● **TASK GOAL**:
Give back exactly the lines of the material below, starting with the line with "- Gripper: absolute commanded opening" and going on through the line with "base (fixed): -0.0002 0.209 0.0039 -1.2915".

========================================================================

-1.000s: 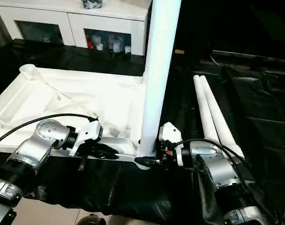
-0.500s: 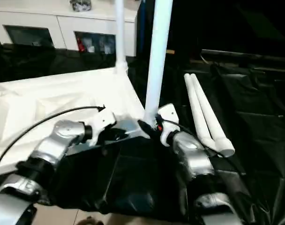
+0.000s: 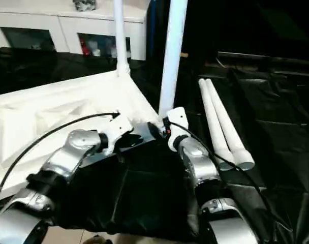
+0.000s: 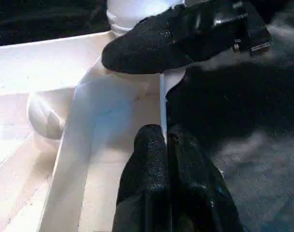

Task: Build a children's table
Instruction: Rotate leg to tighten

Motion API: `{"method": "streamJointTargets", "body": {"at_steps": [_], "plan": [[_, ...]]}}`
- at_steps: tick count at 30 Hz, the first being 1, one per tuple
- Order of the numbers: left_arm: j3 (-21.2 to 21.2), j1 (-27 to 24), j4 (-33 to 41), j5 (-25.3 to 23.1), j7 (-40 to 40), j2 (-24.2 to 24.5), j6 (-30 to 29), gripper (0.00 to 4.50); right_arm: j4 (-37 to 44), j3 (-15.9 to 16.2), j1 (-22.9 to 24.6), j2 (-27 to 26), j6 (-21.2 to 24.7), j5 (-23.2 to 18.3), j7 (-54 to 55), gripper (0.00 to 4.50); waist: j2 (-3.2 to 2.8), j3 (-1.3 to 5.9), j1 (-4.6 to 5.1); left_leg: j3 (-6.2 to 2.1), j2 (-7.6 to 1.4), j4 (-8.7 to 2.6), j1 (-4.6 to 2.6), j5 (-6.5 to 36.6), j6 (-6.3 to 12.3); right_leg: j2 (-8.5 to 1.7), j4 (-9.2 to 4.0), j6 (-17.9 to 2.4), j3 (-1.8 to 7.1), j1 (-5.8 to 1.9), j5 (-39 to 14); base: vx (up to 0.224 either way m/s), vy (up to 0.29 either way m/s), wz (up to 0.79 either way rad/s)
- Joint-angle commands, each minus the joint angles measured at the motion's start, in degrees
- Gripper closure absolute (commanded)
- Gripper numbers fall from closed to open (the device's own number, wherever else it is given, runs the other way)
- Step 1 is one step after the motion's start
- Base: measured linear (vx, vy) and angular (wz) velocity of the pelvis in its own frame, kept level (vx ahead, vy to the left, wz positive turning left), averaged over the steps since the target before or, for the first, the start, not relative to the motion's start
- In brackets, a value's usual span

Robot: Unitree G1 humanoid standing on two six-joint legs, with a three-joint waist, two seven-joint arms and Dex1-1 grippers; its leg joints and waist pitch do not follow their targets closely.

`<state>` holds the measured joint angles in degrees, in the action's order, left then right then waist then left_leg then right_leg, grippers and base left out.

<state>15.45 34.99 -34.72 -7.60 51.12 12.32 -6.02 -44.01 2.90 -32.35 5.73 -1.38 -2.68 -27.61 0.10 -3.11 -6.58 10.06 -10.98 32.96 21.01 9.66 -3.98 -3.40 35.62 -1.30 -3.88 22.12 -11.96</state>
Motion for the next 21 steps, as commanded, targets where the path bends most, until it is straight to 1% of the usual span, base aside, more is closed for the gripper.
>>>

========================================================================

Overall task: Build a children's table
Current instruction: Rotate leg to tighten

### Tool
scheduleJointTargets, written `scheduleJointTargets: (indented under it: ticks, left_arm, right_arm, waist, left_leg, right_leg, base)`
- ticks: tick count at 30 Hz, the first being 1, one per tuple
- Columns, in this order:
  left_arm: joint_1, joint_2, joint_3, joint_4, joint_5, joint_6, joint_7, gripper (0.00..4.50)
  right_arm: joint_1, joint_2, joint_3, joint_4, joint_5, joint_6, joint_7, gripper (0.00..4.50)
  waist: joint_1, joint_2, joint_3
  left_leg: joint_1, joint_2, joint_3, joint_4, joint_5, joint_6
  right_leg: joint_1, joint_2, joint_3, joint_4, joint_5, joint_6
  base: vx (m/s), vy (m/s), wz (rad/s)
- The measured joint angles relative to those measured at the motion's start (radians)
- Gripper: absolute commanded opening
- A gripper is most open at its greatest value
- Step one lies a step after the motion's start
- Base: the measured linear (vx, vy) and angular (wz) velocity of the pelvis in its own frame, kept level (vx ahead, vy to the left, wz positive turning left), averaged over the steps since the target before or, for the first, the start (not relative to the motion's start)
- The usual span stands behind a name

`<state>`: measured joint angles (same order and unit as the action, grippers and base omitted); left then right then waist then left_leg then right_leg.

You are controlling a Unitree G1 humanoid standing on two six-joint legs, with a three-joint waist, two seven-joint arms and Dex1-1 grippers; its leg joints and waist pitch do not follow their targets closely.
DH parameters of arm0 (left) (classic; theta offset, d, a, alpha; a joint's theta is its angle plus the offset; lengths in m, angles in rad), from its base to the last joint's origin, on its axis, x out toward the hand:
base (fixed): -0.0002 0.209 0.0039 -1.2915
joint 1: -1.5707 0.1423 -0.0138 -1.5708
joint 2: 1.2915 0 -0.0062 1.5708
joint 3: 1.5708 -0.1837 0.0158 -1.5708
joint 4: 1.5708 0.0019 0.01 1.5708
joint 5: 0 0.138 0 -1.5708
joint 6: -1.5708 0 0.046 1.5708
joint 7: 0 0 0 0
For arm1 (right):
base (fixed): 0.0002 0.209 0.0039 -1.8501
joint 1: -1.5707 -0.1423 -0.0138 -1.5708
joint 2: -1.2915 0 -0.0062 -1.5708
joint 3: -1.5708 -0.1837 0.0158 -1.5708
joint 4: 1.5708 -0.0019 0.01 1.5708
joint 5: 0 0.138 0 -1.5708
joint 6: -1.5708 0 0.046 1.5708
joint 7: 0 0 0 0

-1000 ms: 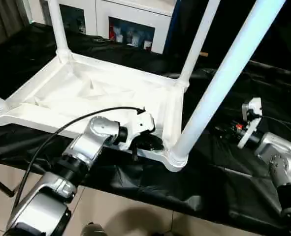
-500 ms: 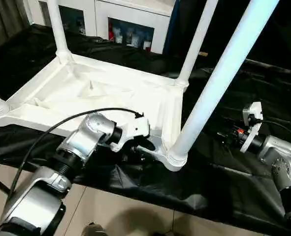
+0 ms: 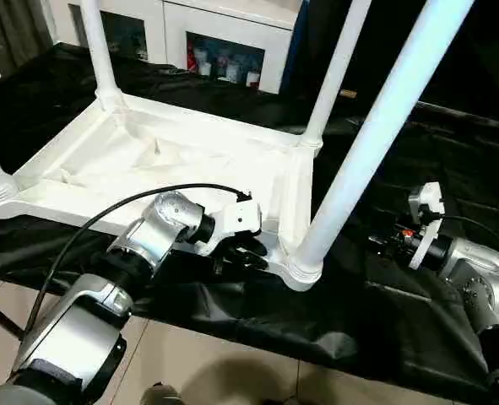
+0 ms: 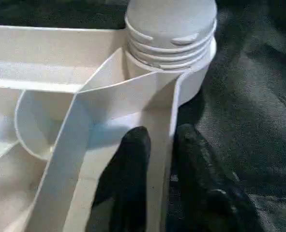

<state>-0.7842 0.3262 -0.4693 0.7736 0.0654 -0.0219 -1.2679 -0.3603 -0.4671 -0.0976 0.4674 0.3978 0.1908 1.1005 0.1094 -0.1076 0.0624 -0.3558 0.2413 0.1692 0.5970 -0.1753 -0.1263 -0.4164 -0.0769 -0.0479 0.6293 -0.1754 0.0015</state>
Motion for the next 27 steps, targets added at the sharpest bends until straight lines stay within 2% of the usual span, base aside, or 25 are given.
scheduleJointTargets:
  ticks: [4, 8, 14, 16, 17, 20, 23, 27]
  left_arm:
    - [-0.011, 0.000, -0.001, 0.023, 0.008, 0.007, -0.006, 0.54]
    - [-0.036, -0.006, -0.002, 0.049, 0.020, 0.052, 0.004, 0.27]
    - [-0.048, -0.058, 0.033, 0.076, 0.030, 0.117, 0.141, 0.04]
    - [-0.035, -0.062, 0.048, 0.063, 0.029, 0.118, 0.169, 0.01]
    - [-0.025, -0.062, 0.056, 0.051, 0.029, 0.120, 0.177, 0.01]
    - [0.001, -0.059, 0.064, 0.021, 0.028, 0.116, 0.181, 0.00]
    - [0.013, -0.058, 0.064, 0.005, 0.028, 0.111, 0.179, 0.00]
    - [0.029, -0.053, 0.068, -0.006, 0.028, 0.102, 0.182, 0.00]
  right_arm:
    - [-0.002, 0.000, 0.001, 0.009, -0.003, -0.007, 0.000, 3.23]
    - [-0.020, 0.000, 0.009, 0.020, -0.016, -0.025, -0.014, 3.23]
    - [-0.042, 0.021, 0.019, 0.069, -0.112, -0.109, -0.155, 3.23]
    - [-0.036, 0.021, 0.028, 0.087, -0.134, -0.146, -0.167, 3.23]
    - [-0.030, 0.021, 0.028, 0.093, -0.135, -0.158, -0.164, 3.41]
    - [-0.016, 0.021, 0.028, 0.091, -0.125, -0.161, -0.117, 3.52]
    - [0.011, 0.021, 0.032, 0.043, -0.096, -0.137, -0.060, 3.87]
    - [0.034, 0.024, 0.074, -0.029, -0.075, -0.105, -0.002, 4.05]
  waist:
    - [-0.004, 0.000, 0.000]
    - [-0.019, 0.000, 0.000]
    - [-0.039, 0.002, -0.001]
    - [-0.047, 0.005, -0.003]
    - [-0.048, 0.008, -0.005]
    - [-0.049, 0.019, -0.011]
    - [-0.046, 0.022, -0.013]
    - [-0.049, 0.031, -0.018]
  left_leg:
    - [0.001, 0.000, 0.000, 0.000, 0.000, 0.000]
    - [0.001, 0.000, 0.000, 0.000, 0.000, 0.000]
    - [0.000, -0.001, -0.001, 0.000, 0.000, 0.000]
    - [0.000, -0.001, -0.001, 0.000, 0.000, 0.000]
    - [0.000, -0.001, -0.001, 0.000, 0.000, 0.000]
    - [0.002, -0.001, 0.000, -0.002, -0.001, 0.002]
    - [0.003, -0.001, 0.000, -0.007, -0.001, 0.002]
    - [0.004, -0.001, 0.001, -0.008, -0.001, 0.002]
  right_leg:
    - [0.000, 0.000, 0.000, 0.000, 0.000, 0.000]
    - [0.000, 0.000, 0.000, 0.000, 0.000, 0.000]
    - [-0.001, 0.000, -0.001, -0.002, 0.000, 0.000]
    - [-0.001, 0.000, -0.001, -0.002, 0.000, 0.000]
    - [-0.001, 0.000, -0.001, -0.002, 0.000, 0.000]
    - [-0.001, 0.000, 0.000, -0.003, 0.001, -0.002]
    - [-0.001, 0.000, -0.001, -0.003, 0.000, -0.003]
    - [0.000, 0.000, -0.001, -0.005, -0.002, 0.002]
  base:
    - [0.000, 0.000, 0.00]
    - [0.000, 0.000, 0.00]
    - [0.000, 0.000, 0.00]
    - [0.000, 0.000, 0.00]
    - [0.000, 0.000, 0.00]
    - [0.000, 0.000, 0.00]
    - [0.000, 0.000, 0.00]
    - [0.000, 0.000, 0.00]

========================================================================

● **ANSWER BOX**:
- Gripper: absolute commanded opening
- A gripper is most open at its greatest value
- Step one lies a step after the motion's start
- Base: the measured linear (vx, vy) and angular (wz) velocity of the pelvis in its own frame, kept level (vx ahead, vy to the left, wz positive turning left), averaged over the steps since the target before or, for the first, the start (not relative to the motion's start)
- The usual span stands behind a name

`<state>`: measured joint angles (same order and unit as the action, grippers and base omitted); left then right then waist then left_leg then right_leg.

You are controlling a Unitree G1 humanoid standing on two six-joint legs, with a three-joint waist, two seven-joint arms and Dex1-1 grippers; its leg joints and waist pitch do not follow their targets closely.
DH parameters of arm0 (left) (classic; theta offset, d, a, alpha; a joint's theta is its angle plus the offset; lengths in m, angles in rad), from its base to the last joint's origin, on its axis, x out toward the hand:
base (fixed): -0.0002 0.209 0.0039 -1.2915

Nothing else is required to complete the exercise.